The protests emerged in response to Prime Minister of Slovakia Robert Fico's diplomatic actions and policy positions following his return to power in October 2023. His Direction – Social Democracy (Smer–SD) party secured electoral victory on a platform combining pro-Russian sentiment with anti-American and Eurosceptic rhetoric, leading to substantial changes in Slovakia's foreign policy orientation. [7] [8] Under Fico's leadership, Slovakia implemented several controversial policy changes which included the termination of military aid to Ukraine, marked opposition to European Union sanctions against Russia, promising to block Ukraine's potential NATO membership, and suggesting Slovakia's withdrawal from the European Union and NATO. [8]
In April 2024, the Slovak government, under Robert Fico, approved a law that would abolish the existing Radio and Television of Slovakia (RTVS) public broadcasting service and replace it with new entity named Slovak Television and Radio (STVR). The primary justification was based on allegations of political activism and a lack of objectivity. "The situation in RTVS is unsustainable... [it] cannot be objective because it's in permanent conflict with the Slovak government," said the prime minister Robert Fico. The Director General of STVR is now selected by a council whose members are appointed by the Culture Minister, the Finance Minister, and the parliament, where the ruling coalition holds a majority, giving disproportionate power to Fico and his allies over the broadcasting service. [9]
On 15 May 2024, Fico was shot and critically injured during an assassination attempt carried out by 71-year-old Juraj Cintula, who stated that he acted primarily because of the Fico government's opposition to military assistance to Ukraine during the Russian invasion of Ukraine. [10] Following his recovery, on 5 June 2024, Robert Fico posted a 14-minute long prerecorded speech online, calling the would-be assassin an "activist of the Slovak opposition" that turned into a "messenger of the evil and political hatred" created and driven out of control by the "unsuccessful and frustrated opposition". Fico claimed that political opposition from the left showed "violent or hateful excesses" against his democratically elected government over the belief that a West-focused foreign policy was the only acceptable approach, especially concerning the Russo-Ukrainian war, believing that the "right to have a different opinion has ceased to exist in the European Union". [11]

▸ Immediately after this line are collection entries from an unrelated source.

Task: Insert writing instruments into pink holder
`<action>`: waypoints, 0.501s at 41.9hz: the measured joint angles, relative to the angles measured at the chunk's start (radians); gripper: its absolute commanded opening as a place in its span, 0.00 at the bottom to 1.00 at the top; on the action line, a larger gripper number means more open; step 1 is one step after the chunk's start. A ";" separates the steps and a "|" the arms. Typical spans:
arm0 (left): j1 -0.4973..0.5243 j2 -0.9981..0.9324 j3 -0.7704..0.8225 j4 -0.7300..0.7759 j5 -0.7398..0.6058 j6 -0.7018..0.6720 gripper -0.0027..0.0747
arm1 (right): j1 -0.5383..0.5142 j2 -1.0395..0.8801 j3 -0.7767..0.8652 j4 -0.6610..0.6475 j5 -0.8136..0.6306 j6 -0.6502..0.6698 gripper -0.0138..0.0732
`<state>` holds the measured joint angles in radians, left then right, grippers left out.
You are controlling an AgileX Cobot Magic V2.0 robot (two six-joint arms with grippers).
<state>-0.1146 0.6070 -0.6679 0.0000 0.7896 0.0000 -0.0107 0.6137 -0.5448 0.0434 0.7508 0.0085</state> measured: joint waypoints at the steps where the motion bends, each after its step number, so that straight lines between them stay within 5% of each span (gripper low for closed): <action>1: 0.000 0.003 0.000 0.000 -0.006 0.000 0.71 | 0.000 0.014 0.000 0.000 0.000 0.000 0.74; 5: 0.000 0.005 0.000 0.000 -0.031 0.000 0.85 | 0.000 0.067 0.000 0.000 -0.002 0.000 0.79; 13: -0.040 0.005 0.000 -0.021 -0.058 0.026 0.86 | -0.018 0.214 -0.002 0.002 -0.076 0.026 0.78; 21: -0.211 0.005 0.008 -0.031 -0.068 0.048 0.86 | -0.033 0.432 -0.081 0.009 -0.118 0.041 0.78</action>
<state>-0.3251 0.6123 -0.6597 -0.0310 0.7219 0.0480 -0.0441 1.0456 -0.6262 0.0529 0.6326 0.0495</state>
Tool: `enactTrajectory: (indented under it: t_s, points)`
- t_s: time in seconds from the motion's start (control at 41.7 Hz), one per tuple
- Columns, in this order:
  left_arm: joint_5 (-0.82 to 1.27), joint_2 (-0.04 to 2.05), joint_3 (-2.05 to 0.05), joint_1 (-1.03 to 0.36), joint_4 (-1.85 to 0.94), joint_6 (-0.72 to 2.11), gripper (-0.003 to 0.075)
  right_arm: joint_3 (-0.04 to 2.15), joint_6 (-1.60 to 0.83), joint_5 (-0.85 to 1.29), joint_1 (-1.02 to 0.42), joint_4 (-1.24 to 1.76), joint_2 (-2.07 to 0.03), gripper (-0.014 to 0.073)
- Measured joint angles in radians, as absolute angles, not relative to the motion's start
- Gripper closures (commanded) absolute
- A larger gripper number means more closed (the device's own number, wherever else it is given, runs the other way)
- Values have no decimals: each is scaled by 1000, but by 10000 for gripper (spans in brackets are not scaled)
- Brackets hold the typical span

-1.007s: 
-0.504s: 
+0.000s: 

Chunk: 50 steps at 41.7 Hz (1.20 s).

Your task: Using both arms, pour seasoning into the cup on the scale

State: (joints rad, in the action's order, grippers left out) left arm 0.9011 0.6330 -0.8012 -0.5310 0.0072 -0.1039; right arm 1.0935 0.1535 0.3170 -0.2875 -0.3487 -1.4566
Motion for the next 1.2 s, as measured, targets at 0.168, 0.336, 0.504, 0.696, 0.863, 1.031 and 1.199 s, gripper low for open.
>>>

On 12 June, Fico's government unveiled a series of measures to improve security for politicians and other important individuals in response to the assassination attempt. These included banning protests in front of politicians’ residences and within 50 meters of the seat of government and the presidency, the allocation of long-term residences for the president, prime minister, and National Council speaker, and security for the leaders of all political parties in the National Council, the prosecutor general and the head of the Constitutional Court. [12] The proposals were approved by the National Council on 27 June and will come into effect on 15 July. Opposition groups and Amnesty International criticized the measures as an attempt to limit the right to assembly. [13]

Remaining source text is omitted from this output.